*Work request:* For each line below that holds the word "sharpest", make a copy.

*Data records:*
● ● ● ● ● ● ●

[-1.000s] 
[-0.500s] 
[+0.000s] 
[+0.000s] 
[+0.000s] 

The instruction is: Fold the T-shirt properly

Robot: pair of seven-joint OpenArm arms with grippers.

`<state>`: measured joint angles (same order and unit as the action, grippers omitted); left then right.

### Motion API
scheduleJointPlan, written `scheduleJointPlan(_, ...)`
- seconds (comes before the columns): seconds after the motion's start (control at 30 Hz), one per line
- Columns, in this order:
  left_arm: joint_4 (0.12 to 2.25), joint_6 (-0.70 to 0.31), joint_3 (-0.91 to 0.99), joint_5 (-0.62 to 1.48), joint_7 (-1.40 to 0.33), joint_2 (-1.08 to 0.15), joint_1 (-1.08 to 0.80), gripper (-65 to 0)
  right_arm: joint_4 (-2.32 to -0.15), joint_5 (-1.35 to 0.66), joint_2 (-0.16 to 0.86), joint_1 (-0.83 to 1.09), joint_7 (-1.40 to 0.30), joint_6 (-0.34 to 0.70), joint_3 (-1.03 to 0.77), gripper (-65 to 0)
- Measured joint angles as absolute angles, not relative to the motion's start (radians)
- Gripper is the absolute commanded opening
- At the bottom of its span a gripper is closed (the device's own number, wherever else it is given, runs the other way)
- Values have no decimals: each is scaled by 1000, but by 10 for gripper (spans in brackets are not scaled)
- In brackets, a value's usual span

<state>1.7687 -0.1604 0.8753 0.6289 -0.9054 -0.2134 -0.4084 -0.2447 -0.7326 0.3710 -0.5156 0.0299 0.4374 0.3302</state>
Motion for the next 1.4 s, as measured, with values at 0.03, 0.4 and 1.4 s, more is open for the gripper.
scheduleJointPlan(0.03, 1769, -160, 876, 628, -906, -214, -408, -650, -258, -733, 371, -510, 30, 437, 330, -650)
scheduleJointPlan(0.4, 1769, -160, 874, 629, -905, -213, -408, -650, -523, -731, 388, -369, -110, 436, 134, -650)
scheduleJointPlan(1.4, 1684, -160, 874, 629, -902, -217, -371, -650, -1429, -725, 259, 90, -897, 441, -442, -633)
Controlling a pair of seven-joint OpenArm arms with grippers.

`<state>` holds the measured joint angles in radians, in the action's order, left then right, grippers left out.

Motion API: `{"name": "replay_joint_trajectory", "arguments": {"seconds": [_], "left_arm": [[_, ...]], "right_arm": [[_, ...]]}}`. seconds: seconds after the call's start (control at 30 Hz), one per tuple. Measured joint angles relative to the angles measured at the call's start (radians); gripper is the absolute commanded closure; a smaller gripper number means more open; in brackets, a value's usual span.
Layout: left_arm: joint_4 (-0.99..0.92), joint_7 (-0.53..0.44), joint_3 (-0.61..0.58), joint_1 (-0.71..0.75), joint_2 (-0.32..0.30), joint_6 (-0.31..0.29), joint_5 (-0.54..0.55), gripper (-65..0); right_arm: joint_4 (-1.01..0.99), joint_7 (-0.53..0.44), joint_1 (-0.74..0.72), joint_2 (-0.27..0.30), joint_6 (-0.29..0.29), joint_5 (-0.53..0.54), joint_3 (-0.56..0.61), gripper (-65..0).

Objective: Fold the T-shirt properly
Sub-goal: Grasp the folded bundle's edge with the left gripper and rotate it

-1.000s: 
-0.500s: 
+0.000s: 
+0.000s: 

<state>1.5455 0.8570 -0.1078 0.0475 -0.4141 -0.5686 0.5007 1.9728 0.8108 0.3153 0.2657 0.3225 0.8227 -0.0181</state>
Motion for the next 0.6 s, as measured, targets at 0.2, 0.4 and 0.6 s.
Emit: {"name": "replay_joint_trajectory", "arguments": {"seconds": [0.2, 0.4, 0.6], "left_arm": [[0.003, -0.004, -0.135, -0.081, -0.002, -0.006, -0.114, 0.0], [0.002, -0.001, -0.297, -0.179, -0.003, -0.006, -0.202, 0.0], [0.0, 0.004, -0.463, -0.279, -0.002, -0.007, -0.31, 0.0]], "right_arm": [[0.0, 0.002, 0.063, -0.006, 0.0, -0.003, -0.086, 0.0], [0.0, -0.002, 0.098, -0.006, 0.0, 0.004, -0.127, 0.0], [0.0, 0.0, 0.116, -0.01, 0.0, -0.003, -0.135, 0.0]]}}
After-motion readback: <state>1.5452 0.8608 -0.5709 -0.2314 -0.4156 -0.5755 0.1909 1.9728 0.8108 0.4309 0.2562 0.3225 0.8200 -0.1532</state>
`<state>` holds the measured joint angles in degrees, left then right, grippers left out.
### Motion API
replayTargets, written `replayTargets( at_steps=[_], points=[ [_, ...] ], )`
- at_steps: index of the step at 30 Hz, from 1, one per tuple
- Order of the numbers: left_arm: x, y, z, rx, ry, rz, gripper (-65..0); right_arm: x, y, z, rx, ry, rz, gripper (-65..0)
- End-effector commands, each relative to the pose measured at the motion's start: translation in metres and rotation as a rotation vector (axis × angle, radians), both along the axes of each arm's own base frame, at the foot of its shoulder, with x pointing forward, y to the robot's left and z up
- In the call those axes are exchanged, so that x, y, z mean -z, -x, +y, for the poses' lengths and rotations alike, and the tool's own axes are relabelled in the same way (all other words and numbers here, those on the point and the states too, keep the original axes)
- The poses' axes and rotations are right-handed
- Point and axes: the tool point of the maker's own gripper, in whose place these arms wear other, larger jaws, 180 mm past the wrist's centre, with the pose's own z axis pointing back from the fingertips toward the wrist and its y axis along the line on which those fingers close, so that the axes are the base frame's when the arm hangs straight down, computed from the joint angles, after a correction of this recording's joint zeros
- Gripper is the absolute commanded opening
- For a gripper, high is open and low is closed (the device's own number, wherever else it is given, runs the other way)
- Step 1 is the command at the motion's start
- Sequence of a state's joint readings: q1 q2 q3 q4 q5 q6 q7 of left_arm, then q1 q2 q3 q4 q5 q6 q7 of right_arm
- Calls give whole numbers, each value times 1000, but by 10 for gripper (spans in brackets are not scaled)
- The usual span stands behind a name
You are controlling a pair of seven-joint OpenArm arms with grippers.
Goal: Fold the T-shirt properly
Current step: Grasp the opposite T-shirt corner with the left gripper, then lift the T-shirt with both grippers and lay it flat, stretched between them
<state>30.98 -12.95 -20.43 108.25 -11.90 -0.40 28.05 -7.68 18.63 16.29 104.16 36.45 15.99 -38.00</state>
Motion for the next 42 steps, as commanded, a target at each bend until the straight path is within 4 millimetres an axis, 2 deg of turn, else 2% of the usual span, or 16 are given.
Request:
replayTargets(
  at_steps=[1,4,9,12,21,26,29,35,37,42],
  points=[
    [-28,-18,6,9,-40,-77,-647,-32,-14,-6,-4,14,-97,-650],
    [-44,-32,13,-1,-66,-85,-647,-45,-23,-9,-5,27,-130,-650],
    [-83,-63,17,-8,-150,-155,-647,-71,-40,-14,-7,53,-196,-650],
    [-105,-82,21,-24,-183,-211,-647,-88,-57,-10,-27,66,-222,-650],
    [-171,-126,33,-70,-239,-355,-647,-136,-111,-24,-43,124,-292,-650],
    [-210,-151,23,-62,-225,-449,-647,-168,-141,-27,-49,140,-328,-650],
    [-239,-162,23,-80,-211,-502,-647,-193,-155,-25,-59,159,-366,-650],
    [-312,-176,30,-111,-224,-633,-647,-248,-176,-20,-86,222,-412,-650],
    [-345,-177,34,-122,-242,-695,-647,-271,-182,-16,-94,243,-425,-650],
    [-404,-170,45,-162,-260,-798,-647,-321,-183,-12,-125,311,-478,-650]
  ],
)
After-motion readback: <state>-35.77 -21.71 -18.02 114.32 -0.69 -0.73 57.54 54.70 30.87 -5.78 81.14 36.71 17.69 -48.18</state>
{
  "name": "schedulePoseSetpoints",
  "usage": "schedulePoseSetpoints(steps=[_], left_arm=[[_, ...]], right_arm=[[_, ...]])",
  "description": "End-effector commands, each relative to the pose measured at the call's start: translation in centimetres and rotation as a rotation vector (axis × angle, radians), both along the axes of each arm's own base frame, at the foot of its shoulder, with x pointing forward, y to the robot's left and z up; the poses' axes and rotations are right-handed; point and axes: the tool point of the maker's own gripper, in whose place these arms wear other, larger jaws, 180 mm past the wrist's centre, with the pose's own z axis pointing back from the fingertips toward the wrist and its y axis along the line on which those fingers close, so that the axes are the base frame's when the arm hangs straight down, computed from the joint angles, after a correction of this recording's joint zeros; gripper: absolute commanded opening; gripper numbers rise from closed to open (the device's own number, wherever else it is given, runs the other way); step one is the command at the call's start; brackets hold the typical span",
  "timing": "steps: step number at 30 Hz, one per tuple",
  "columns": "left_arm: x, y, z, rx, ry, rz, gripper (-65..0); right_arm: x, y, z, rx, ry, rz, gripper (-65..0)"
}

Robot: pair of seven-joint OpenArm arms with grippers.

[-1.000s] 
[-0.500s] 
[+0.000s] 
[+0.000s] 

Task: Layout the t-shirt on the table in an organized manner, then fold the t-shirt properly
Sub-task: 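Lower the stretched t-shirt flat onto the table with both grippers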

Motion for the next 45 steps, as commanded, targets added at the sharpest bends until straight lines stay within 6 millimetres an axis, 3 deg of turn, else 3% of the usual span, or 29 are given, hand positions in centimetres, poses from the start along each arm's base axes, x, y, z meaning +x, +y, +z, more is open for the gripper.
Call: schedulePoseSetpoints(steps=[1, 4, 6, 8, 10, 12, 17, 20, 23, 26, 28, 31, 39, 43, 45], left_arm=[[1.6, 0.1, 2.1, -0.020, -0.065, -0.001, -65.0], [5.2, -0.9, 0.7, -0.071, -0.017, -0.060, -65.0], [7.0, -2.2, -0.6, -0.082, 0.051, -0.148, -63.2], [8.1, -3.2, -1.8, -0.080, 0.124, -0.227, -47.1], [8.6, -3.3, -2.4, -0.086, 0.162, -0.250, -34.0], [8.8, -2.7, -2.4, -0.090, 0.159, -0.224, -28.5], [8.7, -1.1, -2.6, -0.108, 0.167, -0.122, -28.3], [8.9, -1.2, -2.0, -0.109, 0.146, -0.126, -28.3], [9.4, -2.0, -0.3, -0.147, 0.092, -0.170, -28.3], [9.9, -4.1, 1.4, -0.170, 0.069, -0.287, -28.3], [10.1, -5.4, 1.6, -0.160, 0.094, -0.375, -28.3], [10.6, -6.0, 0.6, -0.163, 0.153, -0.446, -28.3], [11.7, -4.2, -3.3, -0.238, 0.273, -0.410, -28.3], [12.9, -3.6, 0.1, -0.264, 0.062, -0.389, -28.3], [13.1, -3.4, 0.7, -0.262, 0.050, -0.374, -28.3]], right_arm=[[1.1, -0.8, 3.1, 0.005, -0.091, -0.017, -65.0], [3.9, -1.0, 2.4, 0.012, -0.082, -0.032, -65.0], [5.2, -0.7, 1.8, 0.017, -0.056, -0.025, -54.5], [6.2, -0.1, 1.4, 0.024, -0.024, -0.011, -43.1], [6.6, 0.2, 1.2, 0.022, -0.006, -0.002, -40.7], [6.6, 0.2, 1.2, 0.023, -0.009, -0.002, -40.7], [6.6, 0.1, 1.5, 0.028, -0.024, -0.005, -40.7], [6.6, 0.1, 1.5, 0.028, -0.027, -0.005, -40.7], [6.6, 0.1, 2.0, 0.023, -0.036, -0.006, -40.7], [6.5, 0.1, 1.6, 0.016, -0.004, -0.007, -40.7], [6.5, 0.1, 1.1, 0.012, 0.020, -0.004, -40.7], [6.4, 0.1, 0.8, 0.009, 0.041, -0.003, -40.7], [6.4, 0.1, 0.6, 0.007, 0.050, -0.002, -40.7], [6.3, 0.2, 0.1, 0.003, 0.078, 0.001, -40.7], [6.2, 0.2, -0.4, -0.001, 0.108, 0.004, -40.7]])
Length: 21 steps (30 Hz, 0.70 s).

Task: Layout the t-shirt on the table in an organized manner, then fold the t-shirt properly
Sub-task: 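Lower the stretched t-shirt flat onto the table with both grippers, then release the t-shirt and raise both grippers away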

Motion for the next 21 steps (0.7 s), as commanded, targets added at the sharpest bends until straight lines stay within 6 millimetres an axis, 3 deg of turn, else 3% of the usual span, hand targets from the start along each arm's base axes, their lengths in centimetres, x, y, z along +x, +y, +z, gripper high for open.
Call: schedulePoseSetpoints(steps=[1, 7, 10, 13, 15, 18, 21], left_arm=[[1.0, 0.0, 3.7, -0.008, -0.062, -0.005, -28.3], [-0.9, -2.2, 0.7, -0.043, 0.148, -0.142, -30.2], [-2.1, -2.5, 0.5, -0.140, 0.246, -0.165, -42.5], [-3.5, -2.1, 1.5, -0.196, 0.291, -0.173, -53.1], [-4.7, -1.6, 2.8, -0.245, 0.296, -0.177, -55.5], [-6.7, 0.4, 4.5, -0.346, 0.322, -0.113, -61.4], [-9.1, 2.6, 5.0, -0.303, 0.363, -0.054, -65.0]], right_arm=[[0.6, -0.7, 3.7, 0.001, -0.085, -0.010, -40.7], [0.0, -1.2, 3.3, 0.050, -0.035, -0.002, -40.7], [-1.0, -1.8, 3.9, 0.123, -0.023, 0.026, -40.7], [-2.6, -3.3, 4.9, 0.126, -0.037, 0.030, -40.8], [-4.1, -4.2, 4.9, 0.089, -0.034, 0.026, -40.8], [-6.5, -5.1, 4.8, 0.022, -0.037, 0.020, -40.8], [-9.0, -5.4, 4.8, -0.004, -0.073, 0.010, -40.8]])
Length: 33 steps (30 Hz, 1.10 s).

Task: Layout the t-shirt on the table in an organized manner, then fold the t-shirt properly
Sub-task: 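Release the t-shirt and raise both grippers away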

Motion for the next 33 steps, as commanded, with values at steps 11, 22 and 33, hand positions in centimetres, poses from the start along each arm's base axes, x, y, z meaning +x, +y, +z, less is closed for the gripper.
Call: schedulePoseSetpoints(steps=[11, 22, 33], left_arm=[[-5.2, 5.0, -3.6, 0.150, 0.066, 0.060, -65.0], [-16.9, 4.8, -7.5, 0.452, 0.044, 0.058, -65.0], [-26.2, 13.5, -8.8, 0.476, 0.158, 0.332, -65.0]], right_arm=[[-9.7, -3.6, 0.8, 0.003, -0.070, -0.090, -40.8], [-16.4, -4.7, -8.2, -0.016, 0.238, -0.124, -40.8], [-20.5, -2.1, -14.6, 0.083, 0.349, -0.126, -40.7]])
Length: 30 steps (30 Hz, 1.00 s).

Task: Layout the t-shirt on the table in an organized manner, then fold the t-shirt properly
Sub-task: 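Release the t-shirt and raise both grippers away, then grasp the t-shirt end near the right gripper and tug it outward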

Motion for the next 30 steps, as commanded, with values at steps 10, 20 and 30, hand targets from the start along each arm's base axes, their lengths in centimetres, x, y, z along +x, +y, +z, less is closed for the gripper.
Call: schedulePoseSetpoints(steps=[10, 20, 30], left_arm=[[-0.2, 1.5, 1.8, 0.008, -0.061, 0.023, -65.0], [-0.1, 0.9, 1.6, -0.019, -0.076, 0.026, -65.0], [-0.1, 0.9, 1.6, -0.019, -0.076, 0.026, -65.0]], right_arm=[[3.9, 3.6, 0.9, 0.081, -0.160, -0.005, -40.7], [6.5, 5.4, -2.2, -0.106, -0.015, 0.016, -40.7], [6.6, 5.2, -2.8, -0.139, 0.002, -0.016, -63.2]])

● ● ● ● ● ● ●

*Answer for the task:*
Motion for the next 45 steps, as commanded, targets added at the sharpest bends until straight lines stay within 6 millimetres an axis, 3 deg of turn, else 3% of the usual span, or 29 are given, hand positions in centimetres, poses from the start along each arm's base axes, x, y, z meaning +x, +y, +z, more is open for the gripper.
Motion for the next 21 steps (0.7 s), as commanded, targets added at the sharpest bends until straight lines stay within 6 millimetres an axis, 3 deg of turn, else 3% of the usual span, hand targets from the start along each arm's base axes, their lengths in centimetres, x, y, z along +x, +y, +z, gripper high for open.

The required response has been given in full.